Paulo Ferreira
É bom sinal que se eleve ao
estatuto de indignação política e orçamental um desvio de 0,03% do PIB. O país
está mais exigente e irrita-se quando tudo não bate certo como o melhor dos
relógios suíços.
Na quarta-feira, à hora de
almoço, li de relance os títulos dos “alertas” das apps de informação que, como
tanta gente, tenho instaladas no smartphone. Quando alguma coisa de relevante
acontece parece uma sinfonia de “pi pi” consecutivos que nos anunciam o que
está a acontecer. Desta vez eram só media portugueses e, portanto, o motivo da
urgência era nacional. Anunciava-se, em tom grave, que o Banco de Portugal
estava mais pessimista em relação ao andamento da economia, que tinha cortado
as previsões, que a economia ia, afinal, crescer menos do que estava previsto.

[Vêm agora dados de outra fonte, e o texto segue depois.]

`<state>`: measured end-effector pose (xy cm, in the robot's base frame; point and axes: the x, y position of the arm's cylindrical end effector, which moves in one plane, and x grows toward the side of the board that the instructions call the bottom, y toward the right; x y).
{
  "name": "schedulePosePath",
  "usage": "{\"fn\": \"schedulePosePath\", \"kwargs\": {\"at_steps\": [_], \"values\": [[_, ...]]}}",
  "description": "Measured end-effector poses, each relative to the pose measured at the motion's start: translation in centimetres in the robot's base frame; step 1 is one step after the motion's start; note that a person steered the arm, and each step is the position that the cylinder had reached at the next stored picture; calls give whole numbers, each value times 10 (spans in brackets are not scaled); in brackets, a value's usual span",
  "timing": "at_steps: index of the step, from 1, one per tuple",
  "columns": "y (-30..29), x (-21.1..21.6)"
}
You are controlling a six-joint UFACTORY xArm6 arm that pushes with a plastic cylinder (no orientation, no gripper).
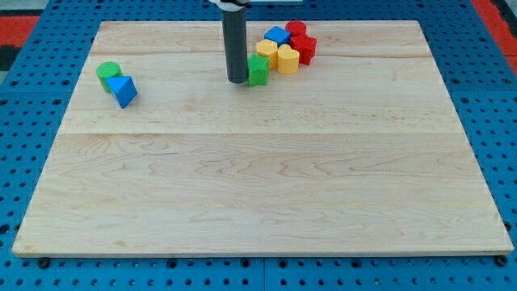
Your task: Move arm towards the bottom
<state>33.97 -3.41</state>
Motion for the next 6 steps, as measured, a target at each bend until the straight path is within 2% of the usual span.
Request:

Ontem, quinta-feira, a mesma
coisa. O tema continuava a ser economia mas desta vez o protagonista era o
Governo, mais precisamente o ministro das Finanças. Os alertas voltavam a cair
à hora de almoço e diziam que havia uma derrapagem no défice, que iam ser
necessárias medidas extraordinária para o cumprir, que o Conselho de Ministros
tinha sido dedicado ao tema.
Num como no outro dia, com uma
conferência e algumas reuniões na agenda, só à noite consegui olhar para os
números para perceber a extensão das desgraças.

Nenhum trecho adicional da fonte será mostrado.